= TASK OBJECTIVE =
Reproduce verbatim the final portion of the material below, from the line containing "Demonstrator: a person" through its last line, and nothing else.

= DATA BLOCK =
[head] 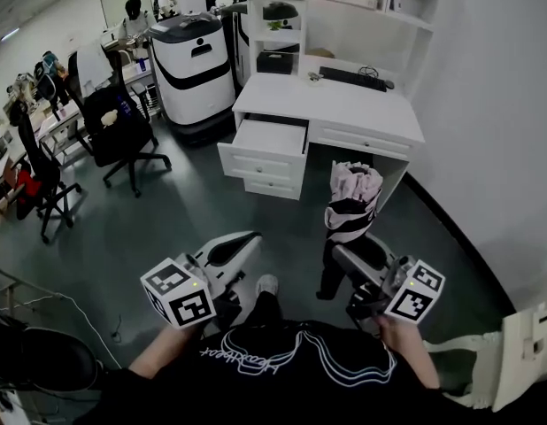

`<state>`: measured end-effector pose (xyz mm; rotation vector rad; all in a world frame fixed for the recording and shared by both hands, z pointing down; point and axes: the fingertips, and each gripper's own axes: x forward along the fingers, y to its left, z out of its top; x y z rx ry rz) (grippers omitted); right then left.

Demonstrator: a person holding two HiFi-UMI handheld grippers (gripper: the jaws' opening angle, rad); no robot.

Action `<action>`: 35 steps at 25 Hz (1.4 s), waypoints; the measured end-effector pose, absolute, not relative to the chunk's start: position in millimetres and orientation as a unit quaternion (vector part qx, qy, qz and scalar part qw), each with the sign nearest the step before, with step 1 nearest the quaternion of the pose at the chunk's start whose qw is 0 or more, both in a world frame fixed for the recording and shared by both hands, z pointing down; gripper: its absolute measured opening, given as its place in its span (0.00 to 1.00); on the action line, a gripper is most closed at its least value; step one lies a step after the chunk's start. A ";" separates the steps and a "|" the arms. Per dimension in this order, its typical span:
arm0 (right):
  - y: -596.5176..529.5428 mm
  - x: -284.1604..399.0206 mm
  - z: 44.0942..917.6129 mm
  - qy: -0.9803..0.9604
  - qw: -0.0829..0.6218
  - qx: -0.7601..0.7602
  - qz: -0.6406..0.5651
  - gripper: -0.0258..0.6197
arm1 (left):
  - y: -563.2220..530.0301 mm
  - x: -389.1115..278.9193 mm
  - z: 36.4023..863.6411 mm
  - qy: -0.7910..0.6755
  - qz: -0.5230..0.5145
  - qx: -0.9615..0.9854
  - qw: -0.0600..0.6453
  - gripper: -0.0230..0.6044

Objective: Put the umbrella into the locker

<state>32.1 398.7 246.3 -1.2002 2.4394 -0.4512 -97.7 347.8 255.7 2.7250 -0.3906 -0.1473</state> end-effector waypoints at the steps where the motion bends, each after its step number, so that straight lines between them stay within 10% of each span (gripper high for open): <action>1: 395.7 32.5 247.0 0.869 0.192 -0.427 -0.161 0.38 | 344.9 -96.6 256.6 -0.139 -0.052 0.970 0.193 0.05; 35: 57.5 102.1 307.1 0.839 0.159 -0.454 -0.255 0.38 | -0.1 -7.0 324.7 -0.117 0.005 0.949 0.292 0.05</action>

= SOLUTION FOR THIS PROBLEM =
Demonstrator: a person holding two HiFi-UMI handheld grippers (gripper: the jaws' opening angle, rad); no robot.

Action `<action>`: 35 steps at 25 Hz (1.4 s), waypoints; the measured end-effector pose, absolute, not relative to the chunk's start: position in millimetres and orientation as a unit quaternion (vector part qx, qy, qz and scalar part qw), each with the sign nearest the step before, with step 1 nearest the quaternion of the pose at the chunk's start whose qw is 0 or more, both in a world frame fixed for the recording and shared by both hands, z pointing down; gripper: its absolute measured opening, given as its place in its span (0.00 to 1.00); on the action line, a gripper is most closed at its least value; step one lies a step after the chunk's start. A ";" separates the steps and a "|" the arms. Per dimension in this order, its typical span:
arm0 (right):
  - y: -596.5176..529.5428 mm
  - x: -284.1604..399.0206 mm
  - z: 44.0942..917.6129 mm
  - qy: -0.9803..0.9604
  - qw: -0.0829..0.6218
  - qx: -0.7601..0.7602
  - qz: -0.6406..0.5651
  - gripper: -0.0258..0.6197
arm1 (left):
  - y: -563.2220..530.0301 mm
  - x: -389.1115..278.9193 mm
  - z: 36.4023..863.6411 mm
  - qy: -0.7910..0.6755
  - qz: -0.5230..0.5145
  - qx: -0.9615..0.9854
  - qw: -0.0600..0.6453
  - gripper: -0.0230..0.6044

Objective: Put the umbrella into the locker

<state>32.1 398.7 246.3 -1.2002 2.4394 -0.4512 -97.7 347.8 255.7 2.7250 -0.3906 -0.1473</state> end-effector waypoints at the steps where the motion bends, each after its step number, so that straight lines between them stay within 10% of each span (gripper high for open): <action>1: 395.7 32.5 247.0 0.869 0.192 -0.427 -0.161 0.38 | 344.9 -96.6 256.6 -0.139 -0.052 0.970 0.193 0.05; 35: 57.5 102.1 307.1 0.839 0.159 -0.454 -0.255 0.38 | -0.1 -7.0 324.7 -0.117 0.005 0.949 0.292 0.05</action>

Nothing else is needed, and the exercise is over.